“As new teachers enter New Dorp, for example, they might be told to teach this writing ‘program’ without having engaged in the intellectual work of searching for and responding to the most pertinent needs of their student writers And it can’t be assumed that the student of New Dorp five years from now will be more or less the same as current students and in need of the same kind of instruction. . . a new crisis will emerge that only committed and empowered teachers will be able to solve.” – Creativity is Not the Enemy of Good Writing
“Worst of all is the category of problem that many English teachers just call “awk”. . . this happens when kids simply haven’t mastered enough linguistic structures to express anything by the simplest ideas. This is why basic narrative writing is easier for these kids: You only need on kind of sentence structure to tell your readers what happened first, next and last.” – I’ll Have What They’re Having
“Kids are more likely to become engaged, thoughtful writers if they feel comfortable and competent with language. But at present, we expend too much effort trying to get children to ‘live the writerly life’ and ‘develop a lifelong love of reading.’” – How Self Expression Damaged my Students
The three passages above caught my attention while doing the reading for this week.
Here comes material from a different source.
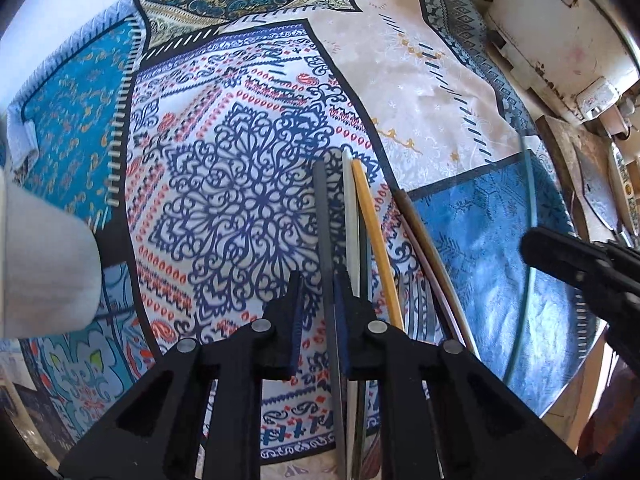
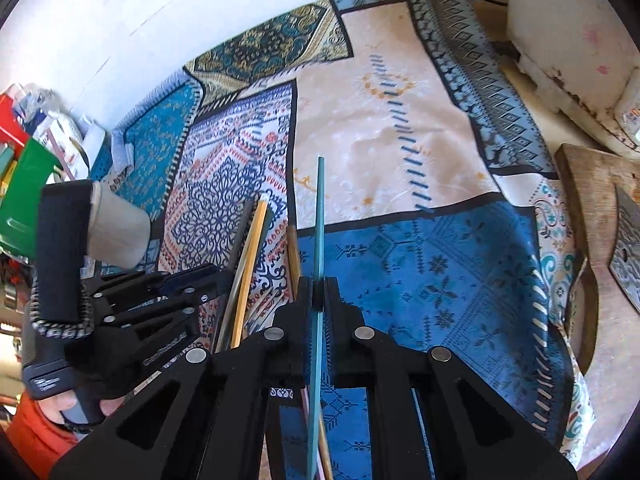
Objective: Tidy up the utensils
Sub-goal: 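Lift the dark chopstick with the left tool while the right tool lifts the teal chopstick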
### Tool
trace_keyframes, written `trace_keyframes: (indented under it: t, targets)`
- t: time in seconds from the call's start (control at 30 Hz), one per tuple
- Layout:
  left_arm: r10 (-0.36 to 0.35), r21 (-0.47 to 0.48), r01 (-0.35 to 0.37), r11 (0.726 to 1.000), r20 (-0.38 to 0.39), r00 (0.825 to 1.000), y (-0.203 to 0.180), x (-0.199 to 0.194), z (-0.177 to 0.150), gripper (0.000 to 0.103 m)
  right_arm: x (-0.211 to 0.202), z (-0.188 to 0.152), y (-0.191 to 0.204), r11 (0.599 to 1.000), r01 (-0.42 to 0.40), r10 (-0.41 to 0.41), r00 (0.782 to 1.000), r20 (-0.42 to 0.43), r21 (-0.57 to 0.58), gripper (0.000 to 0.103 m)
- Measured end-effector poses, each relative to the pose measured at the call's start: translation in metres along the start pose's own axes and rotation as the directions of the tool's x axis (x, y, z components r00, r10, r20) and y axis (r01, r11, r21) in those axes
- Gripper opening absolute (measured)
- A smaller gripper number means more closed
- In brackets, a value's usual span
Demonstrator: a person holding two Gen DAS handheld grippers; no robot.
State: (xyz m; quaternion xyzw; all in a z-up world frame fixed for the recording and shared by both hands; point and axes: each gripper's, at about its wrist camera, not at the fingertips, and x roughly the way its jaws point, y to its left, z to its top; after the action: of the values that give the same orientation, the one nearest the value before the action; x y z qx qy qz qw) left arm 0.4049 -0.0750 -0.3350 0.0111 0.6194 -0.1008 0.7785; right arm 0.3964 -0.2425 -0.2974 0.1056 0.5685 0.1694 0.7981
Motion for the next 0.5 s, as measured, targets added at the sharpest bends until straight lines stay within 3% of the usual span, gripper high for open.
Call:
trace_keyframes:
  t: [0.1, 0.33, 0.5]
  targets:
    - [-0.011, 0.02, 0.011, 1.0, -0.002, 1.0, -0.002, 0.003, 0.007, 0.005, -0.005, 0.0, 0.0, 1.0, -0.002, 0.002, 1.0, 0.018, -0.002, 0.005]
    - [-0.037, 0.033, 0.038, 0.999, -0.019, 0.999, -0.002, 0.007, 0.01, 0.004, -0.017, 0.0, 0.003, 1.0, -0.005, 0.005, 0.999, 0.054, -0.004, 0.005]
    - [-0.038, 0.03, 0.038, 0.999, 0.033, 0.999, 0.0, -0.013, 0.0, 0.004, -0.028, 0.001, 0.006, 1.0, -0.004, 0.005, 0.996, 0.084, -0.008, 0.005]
I think the first is the most important and the one that most closely resembles my own concept of pedagogy (obviously on my mind since we’re writing our philosophies). As new(er) teachers, the most difficult experiences in the classroom are usually because of the disconnect between what we thought our student issues would be and what our student issues are. Or, perhaps put more precisely, the difference between the ideal student we imagined as we wrote our syllabus over the summer and the students who were sitting in our classroom on the day we arrived to teach for the first time. Each time we finish a lesson or an activity, I think it’s safe to assume that all of us are reasonably sure what it is we would do different next time. Because of our “newness” we’re trying to figure out how to really address the problems we’re running into. However, once we’ve gained confidence as teachers, we’re more likely to teach out of habit than to be continually responsive to the needs in the class. I think this is especially true for adjuncts who teach 4 or more classes, sometimes at different institutions, and (like our students) simply don’t have the time to be as critical on a daily basis of what and how we are teaching our students.
The second and third are more closely related, but look at the issue from opposite sides. The second quote is a perfect example of the difficulty teachers, who have shown competency with academic language, pinpointing exactly what makes “good” academic language. There’s a lot more to say on this point, but I think I’m trying to tackle too much in this post already. I think I just couldn’t edit this out since I liked it so much.
I generally hated the piece from which the final quote is from. I think it had a frighteningly racist bent. However, I think the quote acknowledges two important ideas: First, that students are rarely competent in language of academia and second, that students come to our classroom knowing they are not fully competent and this affects how they write. I had a student express to me today that she was “not a good writer.” When I asked her more questions it became apparent that she felt she was not a good writer because it didn’t come naturally, as she felt it did for her siblings, she didn’t use “big words,” and because she “never liked reading, even as a kid.” We determined through more discussion, that her “issue” with reading was attentiveness (she often indulged in opportunities for distraction via her phone, she never took notes on her readings, etc.). Further, in her previous schooling she had regularly produced writing above the standards of this class. I had before me as student who had demonstrated proficiency in what I was asking, was sure she could do the work, was insightful in class and yet had decided she was “not good” because it didn’t feel natural. I think it’s important that we help students become comfortable with the language of the academy because it is a language of power, but also to be relieved from the need for it be natural. Most of us as instructors are not even fully competent (isn’t that what the dissertation is for? And don’t those memes of Feminist Ryan Gosling and Academic hand gestures point to our discomfort engaging in this discourse?).